▶ [PROBLEM REQUIREMENTS]: Retype the records below exactly as given, but only from the first line through the line with "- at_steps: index", and without the pictures.

---------- DATA FOR ANALYSIS ----------

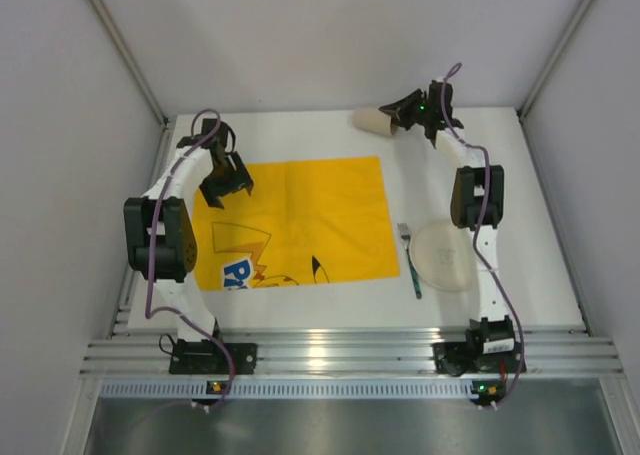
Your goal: Set the dinner table for one person
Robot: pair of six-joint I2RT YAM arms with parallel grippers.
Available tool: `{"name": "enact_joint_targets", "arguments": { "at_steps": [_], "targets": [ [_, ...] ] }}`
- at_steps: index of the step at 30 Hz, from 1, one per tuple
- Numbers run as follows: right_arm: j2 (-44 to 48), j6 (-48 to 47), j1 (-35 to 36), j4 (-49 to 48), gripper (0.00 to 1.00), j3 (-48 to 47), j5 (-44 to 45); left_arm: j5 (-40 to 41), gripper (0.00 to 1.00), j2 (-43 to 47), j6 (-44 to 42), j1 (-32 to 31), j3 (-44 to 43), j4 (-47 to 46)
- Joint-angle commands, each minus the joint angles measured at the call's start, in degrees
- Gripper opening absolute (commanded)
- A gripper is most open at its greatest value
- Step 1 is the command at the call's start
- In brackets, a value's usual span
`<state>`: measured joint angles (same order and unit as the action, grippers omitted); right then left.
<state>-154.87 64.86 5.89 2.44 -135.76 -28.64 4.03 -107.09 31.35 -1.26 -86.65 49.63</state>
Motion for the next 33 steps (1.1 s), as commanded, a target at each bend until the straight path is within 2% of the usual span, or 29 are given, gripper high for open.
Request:
{"name": "enact_joint_targets", "arguments": {
  "at_steps": [1,3,8,13,14,17,21,24,27,30,33],
  "targets": [
    [6.57,-5.78,0.09,5.45,0.06,-1.96,0.08,1.24,0.81,-0.23,-0.50,-1.20,-2.20,2.67],
    [9.92,-12.10,-0.09,13.53,0.01,-1.96,2.44,1.33,0.81,-0.05,-0.77,-1.20,-2.12,2.23],
    [18.37,-21.85,0.61,31.79,0.00,-2.40,9.03,0.10,0.81,0.65,-1.47,-1.29,0.51,-0.66],
    [22.93,-31.62,5.35,47.55,0.00,-4.94,16.50,-1.57,0.81,1.62,-1.82,-1.29,4.91,-5.06],
    [23.20,-34.86,6.40,52.97,0.00,-5.56,19.73,-2.01,0.81,1.71,-2.00,-1.29,5.70,-5.50],
    [24.87,-40.84,11.32,60.90,0.00,-6.18,25.97,-2.89,0.80,1.97,-2.61,-1.29,7.02,-6.64],
    [26.02,-45.25,19.75,66.55,0.00,-5.57,32.32,-3.50,0.80,3.20,-3.66,-1.29,9.04,-8.84],
    [25.41,-47.10,23.28,67.79,0.00,-6.35,36.63,-3.68,0.80,3.64,-4.11,-1.29,10.19,-9.90],
    [23.65,-47.37,23.99,69.19,0.00,-6.88,39.27,-3.77,0.80,3.81,-4.81,-1.20,10.54,-10.08],
    [23.03,-49.21,25.56,67.79,0.00,-3.30,44.27,-5.34,0.80,4.60,-5.07,-1.12,10.89,-10.43],
    [20.14,-49.04,25.66,67.44,0.00,-3.63,43.33,-6.14,0.80,5.13,-5.16,-0.77,11.07,-10.60]
  ]
}}
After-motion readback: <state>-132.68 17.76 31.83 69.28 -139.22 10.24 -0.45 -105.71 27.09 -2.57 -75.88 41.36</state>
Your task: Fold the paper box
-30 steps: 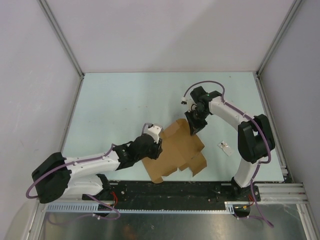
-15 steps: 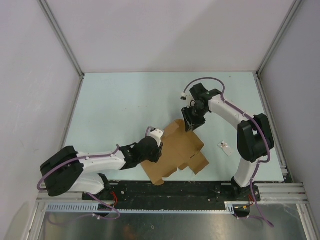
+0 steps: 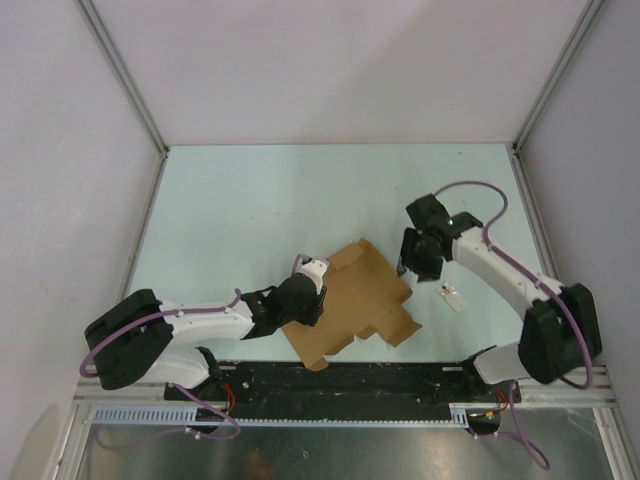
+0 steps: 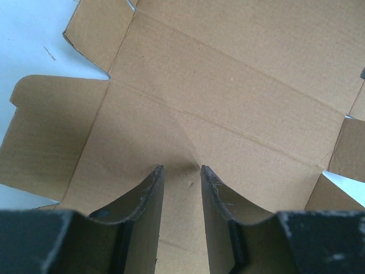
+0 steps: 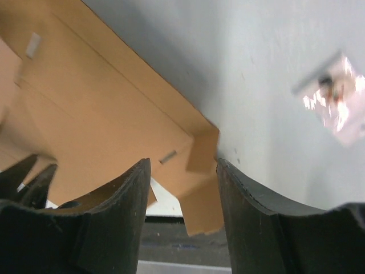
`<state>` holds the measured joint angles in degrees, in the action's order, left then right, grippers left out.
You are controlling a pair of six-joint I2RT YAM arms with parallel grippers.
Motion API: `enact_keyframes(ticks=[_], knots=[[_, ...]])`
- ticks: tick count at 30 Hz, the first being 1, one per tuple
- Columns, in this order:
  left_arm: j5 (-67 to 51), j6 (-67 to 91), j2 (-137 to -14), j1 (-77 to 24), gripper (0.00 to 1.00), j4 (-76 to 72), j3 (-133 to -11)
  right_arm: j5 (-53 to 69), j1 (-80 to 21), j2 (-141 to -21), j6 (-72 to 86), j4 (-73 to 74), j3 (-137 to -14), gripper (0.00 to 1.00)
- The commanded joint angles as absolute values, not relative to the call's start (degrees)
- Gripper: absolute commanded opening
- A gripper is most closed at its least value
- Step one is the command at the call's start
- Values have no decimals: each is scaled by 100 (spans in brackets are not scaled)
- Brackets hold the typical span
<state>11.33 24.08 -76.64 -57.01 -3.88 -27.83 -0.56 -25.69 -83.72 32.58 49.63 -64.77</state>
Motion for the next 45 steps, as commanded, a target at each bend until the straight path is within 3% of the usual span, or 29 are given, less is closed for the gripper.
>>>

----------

▶ [EXERCISE SOLUTION]:
Your goal: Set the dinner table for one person
Robot: pair of six-joint I2RT YAM arms with parallel grippers.
Available tool: `{"name": "enact_joint_targets", "arguments": { "at_steps": [_], "targets": [ [_, ...] ] }}`
- at_steps: index of the step at 30 Hz, from 1, one per tuple

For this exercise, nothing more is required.